I have always found Béziers unintuitive hard to learn to use well. That said, in expert hands they’re capable of quite smooth and expressive curves. I made a little interactive visualization that I think illustrates both of these, and perhaps gives some insight into how to use cubic Béziers to draw smooth curves.

To me, one of the smoothest curves is the Euler spiral. And, indeed, choosing the right metric (in this case, Minimum Curvature Variation), it can be proven to be the smoothest that fits the tangent constraints. The main focus of my Spiro work is that you should design curves using Euler spirals, then convert those to Béziers so they can be used in other software. Of course, as the κ-Curves paper points out, Euler spiral splines have some shortcomings, mostly that they don’t always have a unique solution, so they tend to “flip around” when moving control points, and Spiro’s solver is even less robust than that, sometimes flaking out and giving results that look like particle accelerator tracks.

But let’s say you have an Euler spiral and want to convert it into the closest possible cubic Bézier segment. I gave such an optimization algorithm in Chapter 9 of my thesis, but it didn’t give a tremendous amount of insight.

A good way to visualize the process of Bézier optimization is to run it for *all* possible Euler spiral segments, within a certain parameter range. So I dusted off my thesis code, and came up with this image:

The horizontal axis is the tangent angle on the left side, the vertical axis is the tangent angle on the right side, and color represents the armlength, brighter is longer (using the viridis colormap). It’s not easy to explain, best to play with the interactive visualization instead. In that visualization, the accurate Euler spiral is plotted in red, the cubic Bézier on top in blue. Below that is a plot of curvature as a function of arclength.

Looking at this map, we see clearly that there are two domains. For anti-symmetrical cases (and symmetrical ones where the angles are not too close), the lower curvature side has the shorter arm, and the higher curvature side the longer one. But in the symmetrical domain it’s the other way around.

What’s perhaps most surprising is the behavior as it jumps from one domain to the other. The arm lengths change quite dramatically, but the curve very little. As arm lengths go to zero, you get these tiny cusps, where curvature goes very high, but the cusp is so tiny you don’t see it.

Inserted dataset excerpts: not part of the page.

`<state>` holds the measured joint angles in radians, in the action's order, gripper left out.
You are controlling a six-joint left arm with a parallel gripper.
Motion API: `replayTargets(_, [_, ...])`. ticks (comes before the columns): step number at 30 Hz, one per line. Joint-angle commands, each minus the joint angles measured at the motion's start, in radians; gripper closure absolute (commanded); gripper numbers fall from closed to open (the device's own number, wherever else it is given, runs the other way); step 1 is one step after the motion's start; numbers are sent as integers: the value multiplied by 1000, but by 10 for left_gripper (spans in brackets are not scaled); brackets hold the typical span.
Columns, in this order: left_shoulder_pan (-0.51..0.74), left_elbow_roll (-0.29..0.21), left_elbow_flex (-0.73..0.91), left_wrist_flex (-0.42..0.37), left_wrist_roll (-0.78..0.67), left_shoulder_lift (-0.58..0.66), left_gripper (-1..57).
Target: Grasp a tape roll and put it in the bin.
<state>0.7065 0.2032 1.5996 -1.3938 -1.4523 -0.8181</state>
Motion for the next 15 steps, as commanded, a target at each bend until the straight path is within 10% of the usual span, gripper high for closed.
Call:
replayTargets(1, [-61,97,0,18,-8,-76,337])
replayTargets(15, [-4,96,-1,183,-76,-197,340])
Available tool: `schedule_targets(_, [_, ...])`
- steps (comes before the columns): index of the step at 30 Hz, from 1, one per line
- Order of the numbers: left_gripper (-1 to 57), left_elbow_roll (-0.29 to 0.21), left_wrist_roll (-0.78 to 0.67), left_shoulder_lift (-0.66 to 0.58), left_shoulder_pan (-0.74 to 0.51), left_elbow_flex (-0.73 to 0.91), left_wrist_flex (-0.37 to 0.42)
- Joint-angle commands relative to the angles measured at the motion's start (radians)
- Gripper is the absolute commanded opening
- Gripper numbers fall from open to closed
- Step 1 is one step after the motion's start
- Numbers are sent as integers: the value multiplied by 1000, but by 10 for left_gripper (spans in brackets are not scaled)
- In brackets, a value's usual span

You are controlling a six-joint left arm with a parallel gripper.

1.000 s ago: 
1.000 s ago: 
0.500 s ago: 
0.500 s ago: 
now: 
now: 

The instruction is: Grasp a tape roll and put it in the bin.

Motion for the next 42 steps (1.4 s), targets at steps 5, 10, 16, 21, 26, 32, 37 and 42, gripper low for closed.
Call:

The optimizer also found a tiny domain where going all the way to zero arm lengths gives slightly better results than very short arm lengths, but this can safely be ignored. Again, though, it’s an example of how large changes to the control points can have subtle effects on the curve.

I now also have some insight into where exactly the jump between the two domains occurs: it’s when the center of the segment matches the Euler spiral at about t = 0.606, which I believe is the point where it most closely approximates a parabola. It might be interesting to explore more deeply exactly what’s going on there.

One way of thinking about this exploration is that cubic Béziers have a large parameter space encompassing both lumpy and smooth curves. The very smoothest are the ones that minimize the Minimum Curvature Variation functional, and we can plot all of them. This map tells you where to look to find them. Happy hunting!